• **DIRECTIONS FOR THIS TASK**
Comb the records below for the string "grey" and copy each line where it turns up.

........

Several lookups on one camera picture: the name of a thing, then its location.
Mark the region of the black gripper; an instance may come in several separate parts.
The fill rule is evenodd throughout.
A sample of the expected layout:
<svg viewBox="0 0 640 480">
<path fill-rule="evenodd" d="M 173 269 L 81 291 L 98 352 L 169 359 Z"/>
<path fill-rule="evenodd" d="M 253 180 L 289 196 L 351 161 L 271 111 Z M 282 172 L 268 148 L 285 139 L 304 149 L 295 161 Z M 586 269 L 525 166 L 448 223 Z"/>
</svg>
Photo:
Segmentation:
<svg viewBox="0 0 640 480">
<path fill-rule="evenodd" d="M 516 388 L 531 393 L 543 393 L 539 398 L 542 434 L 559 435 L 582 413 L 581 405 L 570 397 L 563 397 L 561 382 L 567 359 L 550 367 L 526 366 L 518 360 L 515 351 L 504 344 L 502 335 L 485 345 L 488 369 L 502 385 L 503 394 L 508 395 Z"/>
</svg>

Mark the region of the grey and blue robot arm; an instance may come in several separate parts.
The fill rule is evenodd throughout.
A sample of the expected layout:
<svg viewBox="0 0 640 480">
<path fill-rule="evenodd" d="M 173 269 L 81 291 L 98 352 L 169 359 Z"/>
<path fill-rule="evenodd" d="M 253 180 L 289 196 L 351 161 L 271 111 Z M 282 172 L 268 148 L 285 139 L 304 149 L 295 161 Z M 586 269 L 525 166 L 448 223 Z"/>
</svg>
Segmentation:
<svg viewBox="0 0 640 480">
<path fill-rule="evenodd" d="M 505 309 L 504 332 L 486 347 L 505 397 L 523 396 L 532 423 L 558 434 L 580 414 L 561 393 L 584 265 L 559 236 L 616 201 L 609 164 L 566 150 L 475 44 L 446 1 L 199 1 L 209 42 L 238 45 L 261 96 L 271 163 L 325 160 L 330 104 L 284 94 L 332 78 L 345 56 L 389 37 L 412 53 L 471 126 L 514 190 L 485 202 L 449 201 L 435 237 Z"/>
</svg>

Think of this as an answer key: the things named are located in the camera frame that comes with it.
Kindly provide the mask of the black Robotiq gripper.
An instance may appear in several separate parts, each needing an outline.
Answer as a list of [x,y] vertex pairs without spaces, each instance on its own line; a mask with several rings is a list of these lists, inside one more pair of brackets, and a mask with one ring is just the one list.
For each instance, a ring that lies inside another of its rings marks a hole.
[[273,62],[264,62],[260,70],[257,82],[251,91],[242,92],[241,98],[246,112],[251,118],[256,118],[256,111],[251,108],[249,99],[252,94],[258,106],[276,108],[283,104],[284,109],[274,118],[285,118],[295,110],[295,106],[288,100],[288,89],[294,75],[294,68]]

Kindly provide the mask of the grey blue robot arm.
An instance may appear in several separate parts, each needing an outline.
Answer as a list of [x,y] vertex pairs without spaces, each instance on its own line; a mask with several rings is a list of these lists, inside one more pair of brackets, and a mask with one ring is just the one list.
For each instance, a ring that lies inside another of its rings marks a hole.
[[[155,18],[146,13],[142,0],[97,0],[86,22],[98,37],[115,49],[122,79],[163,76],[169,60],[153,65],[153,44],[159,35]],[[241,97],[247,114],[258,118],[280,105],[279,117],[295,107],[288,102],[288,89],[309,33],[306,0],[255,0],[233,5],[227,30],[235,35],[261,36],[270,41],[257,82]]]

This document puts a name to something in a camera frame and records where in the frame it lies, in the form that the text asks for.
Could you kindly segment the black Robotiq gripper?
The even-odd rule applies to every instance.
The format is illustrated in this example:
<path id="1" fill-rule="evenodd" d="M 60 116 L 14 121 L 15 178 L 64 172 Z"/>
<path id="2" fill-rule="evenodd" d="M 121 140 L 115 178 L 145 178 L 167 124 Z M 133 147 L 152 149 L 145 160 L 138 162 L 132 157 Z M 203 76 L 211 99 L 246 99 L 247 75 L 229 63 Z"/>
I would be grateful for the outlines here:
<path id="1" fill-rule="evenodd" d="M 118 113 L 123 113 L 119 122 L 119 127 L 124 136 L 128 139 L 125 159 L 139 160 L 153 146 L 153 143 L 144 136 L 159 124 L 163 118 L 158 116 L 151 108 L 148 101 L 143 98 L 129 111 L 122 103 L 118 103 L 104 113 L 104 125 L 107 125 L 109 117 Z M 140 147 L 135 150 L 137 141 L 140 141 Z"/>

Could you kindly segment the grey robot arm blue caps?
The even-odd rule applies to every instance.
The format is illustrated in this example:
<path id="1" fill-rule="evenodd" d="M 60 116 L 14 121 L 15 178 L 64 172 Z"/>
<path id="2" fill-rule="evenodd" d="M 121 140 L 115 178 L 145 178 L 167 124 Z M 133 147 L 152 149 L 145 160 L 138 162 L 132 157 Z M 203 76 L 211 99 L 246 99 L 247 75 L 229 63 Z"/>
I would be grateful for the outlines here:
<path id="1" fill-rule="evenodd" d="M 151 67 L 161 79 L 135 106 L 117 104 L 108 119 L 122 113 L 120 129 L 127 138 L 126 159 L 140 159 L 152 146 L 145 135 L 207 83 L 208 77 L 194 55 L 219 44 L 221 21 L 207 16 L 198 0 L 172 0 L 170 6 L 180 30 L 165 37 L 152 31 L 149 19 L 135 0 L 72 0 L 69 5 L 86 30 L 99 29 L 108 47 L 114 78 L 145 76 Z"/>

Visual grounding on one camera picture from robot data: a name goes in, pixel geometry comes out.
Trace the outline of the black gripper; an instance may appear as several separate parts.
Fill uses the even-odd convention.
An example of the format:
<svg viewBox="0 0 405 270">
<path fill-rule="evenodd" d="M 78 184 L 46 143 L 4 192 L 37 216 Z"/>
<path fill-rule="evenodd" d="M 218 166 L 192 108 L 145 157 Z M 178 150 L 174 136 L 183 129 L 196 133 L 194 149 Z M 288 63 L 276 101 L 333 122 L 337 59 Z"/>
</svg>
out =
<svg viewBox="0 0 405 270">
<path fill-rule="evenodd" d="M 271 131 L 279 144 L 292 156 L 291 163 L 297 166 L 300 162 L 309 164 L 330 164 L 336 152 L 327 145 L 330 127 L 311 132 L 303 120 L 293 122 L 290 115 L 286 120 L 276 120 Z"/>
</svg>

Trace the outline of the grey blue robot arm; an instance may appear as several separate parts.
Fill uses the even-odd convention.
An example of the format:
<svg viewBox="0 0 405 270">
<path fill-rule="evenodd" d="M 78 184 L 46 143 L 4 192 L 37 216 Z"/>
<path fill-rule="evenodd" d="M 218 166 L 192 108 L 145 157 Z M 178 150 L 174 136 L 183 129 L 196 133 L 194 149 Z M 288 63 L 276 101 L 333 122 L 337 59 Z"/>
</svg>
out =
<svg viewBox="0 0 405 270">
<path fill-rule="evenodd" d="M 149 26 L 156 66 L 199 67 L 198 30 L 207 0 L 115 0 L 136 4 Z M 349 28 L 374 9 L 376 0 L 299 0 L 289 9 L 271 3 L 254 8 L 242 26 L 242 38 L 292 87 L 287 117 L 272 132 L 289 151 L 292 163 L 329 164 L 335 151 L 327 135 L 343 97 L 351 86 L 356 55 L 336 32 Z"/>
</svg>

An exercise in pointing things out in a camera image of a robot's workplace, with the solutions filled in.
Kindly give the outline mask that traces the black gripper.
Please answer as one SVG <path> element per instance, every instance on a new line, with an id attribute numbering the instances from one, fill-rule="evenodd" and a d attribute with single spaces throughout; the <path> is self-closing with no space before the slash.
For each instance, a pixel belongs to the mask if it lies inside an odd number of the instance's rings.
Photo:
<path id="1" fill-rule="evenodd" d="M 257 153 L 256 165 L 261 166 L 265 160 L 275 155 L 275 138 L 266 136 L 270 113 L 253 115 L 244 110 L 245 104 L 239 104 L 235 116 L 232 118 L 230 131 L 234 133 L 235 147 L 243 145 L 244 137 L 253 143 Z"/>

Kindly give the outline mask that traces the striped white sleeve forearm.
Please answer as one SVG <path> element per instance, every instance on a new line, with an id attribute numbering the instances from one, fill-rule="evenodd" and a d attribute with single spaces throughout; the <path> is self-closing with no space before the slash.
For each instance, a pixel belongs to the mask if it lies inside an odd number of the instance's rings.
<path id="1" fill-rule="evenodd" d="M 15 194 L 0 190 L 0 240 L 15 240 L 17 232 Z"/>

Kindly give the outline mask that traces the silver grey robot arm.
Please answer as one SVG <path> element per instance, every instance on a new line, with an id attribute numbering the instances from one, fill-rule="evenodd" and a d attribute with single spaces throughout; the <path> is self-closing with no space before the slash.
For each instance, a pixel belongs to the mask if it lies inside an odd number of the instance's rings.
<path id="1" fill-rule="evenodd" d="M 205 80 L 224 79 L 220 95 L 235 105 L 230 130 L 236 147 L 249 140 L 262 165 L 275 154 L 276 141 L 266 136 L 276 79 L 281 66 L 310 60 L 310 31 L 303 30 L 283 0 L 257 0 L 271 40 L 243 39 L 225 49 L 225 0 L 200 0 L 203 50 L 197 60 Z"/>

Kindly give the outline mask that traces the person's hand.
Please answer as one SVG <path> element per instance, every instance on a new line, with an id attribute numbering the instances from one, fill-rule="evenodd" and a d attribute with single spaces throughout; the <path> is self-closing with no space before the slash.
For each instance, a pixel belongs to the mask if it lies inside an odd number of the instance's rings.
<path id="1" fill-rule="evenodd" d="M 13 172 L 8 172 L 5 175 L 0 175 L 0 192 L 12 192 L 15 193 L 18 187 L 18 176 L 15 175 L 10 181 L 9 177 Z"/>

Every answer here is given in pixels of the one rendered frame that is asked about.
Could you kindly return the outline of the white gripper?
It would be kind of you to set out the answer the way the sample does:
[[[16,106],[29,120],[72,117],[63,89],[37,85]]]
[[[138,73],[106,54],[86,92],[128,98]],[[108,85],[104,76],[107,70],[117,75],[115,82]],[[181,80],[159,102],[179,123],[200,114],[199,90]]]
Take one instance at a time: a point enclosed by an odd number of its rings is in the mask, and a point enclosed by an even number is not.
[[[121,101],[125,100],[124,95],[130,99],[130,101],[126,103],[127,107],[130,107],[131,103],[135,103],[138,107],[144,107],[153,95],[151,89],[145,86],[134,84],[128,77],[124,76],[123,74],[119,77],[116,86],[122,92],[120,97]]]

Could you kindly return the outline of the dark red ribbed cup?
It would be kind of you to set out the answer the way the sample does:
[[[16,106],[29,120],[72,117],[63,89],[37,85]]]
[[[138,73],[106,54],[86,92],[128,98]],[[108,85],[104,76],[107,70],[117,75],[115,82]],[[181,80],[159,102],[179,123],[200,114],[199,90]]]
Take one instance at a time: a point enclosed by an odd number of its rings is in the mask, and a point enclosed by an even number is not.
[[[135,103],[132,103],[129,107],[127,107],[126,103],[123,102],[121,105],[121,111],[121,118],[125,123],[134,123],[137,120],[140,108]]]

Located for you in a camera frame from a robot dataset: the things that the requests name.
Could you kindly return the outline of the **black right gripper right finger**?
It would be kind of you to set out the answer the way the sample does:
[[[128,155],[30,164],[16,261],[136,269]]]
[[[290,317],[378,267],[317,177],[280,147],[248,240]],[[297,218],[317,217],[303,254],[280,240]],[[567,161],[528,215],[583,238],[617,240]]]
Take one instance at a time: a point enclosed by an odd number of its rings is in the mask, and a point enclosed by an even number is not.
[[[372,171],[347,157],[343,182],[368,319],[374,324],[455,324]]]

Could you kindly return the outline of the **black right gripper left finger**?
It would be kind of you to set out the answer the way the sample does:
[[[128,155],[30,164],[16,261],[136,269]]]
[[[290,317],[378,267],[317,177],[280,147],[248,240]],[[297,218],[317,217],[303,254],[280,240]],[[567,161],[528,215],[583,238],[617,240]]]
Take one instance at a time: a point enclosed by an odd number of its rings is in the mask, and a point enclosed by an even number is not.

........

• **WRITTEN RESPONSE**
Mark the region of the grey and blue robot arm; an instance may come in several separate parts.
Kindly provide the mask of the grey blue robot arm.
Could you kindly segment the grey robot arm blue caps?
Trace the outline of the grey blue robot arm; an instance may appear as several separate parts.
Kindly give the outline mask that traces the silver grey robot arm.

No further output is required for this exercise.